EXERCISE | Set down all of the data again, character for character.

Data entries

------------------------

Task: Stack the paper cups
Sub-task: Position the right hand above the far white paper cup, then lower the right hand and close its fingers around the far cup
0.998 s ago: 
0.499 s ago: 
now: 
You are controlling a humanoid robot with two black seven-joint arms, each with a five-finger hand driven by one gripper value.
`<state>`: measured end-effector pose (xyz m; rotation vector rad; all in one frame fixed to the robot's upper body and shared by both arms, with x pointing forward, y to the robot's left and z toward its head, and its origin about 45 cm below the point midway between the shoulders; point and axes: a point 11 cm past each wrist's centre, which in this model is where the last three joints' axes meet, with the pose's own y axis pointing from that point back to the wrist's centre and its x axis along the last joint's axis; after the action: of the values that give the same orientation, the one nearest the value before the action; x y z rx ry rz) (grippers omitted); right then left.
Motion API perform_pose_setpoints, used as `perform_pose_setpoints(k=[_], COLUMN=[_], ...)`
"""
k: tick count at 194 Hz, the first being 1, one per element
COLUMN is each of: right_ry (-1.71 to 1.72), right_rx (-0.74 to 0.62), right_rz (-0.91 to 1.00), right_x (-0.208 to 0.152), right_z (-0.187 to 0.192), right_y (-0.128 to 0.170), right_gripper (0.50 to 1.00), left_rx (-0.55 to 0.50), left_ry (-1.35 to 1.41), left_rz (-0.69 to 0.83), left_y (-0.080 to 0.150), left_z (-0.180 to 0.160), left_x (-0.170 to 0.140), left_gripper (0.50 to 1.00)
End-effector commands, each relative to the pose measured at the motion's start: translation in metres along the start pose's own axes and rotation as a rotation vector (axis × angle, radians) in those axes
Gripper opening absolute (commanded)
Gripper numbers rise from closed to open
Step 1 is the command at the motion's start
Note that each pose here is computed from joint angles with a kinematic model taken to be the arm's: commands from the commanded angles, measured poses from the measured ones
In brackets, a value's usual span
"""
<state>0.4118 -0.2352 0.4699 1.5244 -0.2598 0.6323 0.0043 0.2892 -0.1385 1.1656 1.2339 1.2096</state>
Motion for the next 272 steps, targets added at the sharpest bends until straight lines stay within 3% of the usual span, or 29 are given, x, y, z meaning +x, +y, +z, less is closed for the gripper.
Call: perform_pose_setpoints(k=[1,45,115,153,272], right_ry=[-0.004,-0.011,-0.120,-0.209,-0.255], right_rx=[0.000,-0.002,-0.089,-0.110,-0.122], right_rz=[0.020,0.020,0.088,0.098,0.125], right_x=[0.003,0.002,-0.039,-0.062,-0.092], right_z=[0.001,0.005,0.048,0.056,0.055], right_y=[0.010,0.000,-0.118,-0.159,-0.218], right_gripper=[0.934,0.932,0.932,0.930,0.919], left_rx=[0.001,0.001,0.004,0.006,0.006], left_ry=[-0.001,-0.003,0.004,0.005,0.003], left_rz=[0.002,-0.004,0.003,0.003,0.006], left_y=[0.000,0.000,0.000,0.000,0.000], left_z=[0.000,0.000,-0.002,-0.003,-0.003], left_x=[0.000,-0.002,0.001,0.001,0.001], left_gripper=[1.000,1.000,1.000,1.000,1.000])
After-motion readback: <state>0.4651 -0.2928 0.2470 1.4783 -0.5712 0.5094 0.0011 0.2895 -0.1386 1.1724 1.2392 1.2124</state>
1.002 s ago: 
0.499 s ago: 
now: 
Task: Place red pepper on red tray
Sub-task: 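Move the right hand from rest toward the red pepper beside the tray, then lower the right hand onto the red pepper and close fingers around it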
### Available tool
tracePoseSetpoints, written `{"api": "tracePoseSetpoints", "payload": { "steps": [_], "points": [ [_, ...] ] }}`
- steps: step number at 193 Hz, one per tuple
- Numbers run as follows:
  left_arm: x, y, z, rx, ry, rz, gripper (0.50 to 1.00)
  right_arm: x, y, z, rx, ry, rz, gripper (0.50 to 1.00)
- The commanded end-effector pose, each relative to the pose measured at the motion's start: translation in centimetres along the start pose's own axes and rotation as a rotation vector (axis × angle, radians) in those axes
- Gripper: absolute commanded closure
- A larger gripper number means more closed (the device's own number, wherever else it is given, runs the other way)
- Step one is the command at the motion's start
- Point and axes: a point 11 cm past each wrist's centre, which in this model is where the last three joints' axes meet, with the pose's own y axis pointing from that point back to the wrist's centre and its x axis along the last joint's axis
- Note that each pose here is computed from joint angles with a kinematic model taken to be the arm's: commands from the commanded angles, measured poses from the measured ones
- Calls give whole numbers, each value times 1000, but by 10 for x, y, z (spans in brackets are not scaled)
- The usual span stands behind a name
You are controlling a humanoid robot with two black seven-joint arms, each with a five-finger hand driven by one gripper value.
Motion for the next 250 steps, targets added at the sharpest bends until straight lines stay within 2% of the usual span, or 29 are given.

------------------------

COMPLETED EXERCISE |
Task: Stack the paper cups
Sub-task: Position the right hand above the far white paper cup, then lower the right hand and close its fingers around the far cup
0.998 s ago: 
0.499 s ago: 
now: 
You are controlling a humanoid robot with two black seven-joint arms, each with a five-finger hand driven by one gripper value.
`<state>`: measured end-effector pose (xyz m; rotation vector rad; all in one frame fixed to the robot's upper body and shared by both arms, with x pointing forward, y to the robot's left and z toward its head, and its origin about 45 cm below the point midway between the shoulders; point and axes: a point 11 cm past each wrist's centre, which in this model is where the last three joints' axes meet, with the pose's own y axis pointing from that point back to the wrist's centre and its x axis along the last joint's axis; after the action: of the values that give the same orientation, the one nearest the value before the action; x y z rx ry rz) (grippers omitted); right then left.
Motion API perform_pose_setpoints, used as `perform_pose_setpoints(k=[_], COLUMN=[_], ...)`
"""
k: tick count at 194 Hz, the first being 1, one per element
COLUMN is each of: right_ry (-1.71 to 1.72), right_rx (-0.74 to 0.62), right_rz (-0.91 to 1.00), right_x (-0.208 to 0.152), right_z (-0.187 to 0.192), right_y (-0.128 to 0.170), right_gripper (0.50 to 1.00), left_rx (-0.55 to 0.50), left_ry (-1.35 to 1.41), left_rz (-0.69 to 0.83), left_y (-0.080 to 0.150), left_z (-0.180 to 0.160), left_x (-0.170 to 0.140), left_gripper (0.50 to 1.00)
End-effector commands, each relative to the pose measured at the motion's start: translation in metres along the start pose's own axes and rotation as a rotation vector (axis × angle, radians) in those axes
Gripper opening absolute (commanded)
Gripper numbers rise from closed to open
Step 1 is the command at the motion's start
Note that each pose here is computed from joint angles with a kinematic model taken to be the arm's: commands from the commanded angles, measured poses from the measured ones
In brackets, a value's usual span
"""
<state>0.4118 -0.2352 0.4699 1.5244 -0.2598 0.6323 0.0043 0.2892 -0.1385 1.1656 1.2339 1.2096</state>
Motion for the next 272 steps, targets added at the sharpest bends until straight lines stay within 3% of the usual span, or 29 are given, x, y, z meaning +x, +y, +z, less is closed for the gripper.
Call: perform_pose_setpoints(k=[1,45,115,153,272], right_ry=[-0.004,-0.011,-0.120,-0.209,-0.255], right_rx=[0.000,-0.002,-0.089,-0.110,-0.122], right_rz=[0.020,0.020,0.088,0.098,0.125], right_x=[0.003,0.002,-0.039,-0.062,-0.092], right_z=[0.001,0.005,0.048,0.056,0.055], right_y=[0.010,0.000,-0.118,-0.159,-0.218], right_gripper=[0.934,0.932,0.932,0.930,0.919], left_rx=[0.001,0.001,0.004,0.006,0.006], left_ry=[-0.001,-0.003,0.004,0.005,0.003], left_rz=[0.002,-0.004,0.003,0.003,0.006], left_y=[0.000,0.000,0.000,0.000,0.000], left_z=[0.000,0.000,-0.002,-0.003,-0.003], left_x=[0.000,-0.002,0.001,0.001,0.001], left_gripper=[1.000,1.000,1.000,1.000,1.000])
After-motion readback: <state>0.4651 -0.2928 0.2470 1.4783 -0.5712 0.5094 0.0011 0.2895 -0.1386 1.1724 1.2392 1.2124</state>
1.002 s ago: 
0.499 s ago: 
now: 
Task: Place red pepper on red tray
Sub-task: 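Move the right hand from rest toward the red pepper beside the tray, then lower the right hand onto the red pepper and close fingers around it
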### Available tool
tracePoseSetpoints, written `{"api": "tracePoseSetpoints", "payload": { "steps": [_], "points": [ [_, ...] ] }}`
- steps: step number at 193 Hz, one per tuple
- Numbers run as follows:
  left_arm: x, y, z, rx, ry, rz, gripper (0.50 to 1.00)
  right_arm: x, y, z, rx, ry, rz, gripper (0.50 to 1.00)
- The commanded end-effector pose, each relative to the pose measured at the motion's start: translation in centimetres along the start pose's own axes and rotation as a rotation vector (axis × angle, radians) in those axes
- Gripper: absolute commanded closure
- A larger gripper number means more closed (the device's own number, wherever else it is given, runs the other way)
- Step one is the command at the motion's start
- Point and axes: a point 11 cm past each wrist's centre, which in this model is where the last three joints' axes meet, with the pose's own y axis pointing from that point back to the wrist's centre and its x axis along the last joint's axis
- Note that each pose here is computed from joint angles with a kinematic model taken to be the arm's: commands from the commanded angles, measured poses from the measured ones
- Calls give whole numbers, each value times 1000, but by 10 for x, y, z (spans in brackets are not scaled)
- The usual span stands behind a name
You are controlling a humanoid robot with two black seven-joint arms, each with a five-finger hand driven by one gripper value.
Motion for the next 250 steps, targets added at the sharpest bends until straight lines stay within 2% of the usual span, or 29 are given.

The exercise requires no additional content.